The concept of autophagy (self-eating) emerged during the 1960's, when researchers first observed that the cell could destroy its own contents by enclosing it in membranes. The cell forms sack-like vesicles that are transported to a recycling compartment, called the lysosome, for degradation.
Difficulties in studying the phenomenon meant that little was known until, in a series of brilliant experiments in the early 1990's, Yoshinori Ohsumi used baker's yeast to identify genes essential for autophagy. He then went on to elucidate the underlying mechanisms for autophagy in yeast and showed that similar sophisticated machinery is used in our cells.

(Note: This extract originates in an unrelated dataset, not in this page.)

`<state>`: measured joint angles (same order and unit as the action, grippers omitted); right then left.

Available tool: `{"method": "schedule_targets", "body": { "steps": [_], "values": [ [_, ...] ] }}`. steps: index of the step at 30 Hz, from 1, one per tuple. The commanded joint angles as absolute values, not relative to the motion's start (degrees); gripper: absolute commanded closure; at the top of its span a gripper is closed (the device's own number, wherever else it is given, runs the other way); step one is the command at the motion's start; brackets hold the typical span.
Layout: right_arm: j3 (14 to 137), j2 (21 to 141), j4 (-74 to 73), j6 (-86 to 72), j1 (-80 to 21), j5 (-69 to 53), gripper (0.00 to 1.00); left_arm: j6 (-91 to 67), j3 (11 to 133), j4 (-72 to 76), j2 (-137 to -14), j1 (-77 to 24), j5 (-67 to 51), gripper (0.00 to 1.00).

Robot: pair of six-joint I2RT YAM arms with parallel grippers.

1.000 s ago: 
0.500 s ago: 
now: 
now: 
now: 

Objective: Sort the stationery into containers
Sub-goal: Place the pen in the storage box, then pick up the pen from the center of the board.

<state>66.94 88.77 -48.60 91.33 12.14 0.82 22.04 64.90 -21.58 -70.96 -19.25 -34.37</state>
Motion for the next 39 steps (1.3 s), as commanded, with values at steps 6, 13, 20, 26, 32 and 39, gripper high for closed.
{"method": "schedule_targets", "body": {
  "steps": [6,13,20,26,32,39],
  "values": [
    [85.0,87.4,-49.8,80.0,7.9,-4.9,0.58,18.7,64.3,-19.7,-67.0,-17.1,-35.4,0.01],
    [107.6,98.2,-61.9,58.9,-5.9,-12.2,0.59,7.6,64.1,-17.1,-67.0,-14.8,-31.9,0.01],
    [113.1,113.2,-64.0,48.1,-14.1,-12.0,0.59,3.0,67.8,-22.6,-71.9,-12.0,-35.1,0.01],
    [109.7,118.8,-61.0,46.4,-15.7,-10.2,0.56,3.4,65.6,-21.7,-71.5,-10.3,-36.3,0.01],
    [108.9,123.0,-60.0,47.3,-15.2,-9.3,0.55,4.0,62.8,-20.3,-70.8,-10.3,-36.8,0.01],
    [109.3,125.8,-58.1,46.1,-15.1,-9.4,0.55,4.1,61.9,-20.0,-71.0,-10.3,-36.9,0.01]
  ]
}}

Ohsumi's discoveries led to a new paradigm in our understanding of how the cell recycles its content. His discoveries opened the path to understanding the fundamental importance of autophagy in many physiological processes, such as in the adaptation to starvation or response to infection. Mutations in autophagy genes can cause disease, and the autophagic process is involved in several conditions including cancer and neurological disease.

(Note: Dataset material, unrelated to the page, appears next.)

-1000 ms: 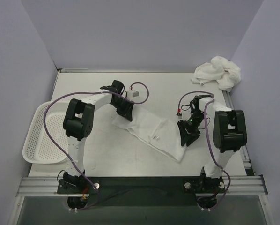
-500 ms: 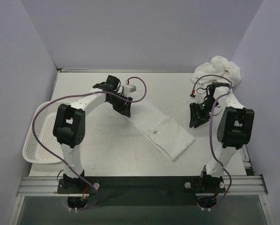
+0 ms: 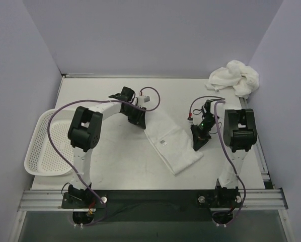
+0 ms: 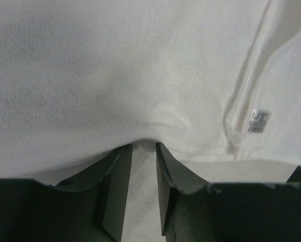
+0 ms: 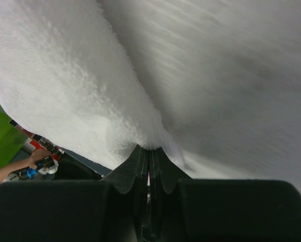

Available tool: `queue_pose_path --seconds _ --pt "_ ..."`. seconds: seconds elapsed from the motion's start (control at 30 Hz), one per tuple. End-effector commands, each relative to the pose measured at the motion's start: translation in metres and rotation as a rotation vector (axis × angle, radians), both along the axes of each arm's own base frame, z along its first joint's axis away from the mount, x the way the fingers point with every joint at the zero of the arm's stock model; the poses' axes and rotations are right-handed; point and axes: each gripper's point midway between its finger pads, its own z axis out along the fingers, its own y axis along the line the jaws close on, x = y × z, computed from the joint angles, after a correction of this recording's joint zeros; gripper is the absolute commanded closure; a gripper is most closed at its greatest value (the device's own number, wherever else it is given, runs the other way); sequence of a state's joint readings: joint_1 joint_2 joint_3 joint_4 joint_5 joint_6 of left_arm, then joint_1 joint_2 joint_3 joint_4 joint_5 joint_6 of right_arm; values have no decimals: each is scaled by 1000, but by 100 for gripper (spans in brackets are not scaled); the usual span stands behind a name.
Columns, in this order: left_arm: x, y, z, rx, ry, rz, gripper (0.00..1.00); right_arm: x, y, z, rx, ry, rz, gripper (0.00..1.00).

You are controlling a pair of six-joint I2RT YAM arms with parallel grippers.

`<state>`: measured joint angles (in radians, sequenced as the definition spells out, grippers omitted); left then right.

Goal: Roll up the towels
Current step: Fold the towel

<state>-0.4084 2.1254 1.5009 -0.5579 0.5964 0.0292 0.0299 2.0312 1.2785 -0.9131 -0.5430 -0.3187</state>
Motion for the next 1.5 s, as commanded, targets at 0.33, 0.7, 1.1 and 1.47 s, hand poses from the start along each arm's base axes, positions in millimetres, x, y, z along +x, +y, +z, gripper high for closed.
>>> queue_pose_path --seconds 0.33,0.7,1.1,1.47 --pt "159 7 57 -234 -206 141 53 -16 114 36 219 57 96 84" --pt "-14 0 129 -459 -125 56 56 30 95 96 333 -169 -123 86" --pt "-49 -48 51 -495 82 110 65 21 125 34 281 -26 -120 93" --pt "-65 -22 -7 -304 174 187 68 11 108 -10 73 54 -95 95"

Professor Simon Richardson FRSB, senior lecturer in biopharmaceutical sciences, University of Greenwich, said:
“From the 1974 Nobel Prize awarded to Claude, de Duve and Paladeto to the 2013 Prize awarded to Rothman, Schekman and Südhof, it is wonderful to see the field of membrane trafficking’s importance underscored. This is true not just from the perspective of drug discovery and understanding pathology at the molecular level, but also from the perspective of drug delivery. A drug, no matter how specific and potent is not effective if it can’t find its target! I sincerely hope the 2016 Nobel prize for Physiology or Medicine, awarded to Yoshinori Ohsumi continues to energise and maintain the momentum underpinning the importance of understanding the field of membrane trafficking.”
Dr Nicholas Ktistakis, group leader in the Signalling research programme, Babraham Institute, said:
“Professor Ohsumi has done pioneering work on autophagy for many years, and in fact in a real sense he started the field. What is remarkable is that he has contributed to our understanding of the pathway at many levels, genetic, biochemical, cell biological and his contributions have always been very significant. The significance of the pathway for health and disease is best shown by observations made in recent years (many by Professor Ohsumi’s students) that animals with ineffective autophagy show neuronal degeneration and hyperplasias in various organs.
"To this day, Professor Ohsumi continues to publish excellent work. Personally, he is a remarkably humble man and I think that this enhances the pleasure for all of us that he has been recognised today."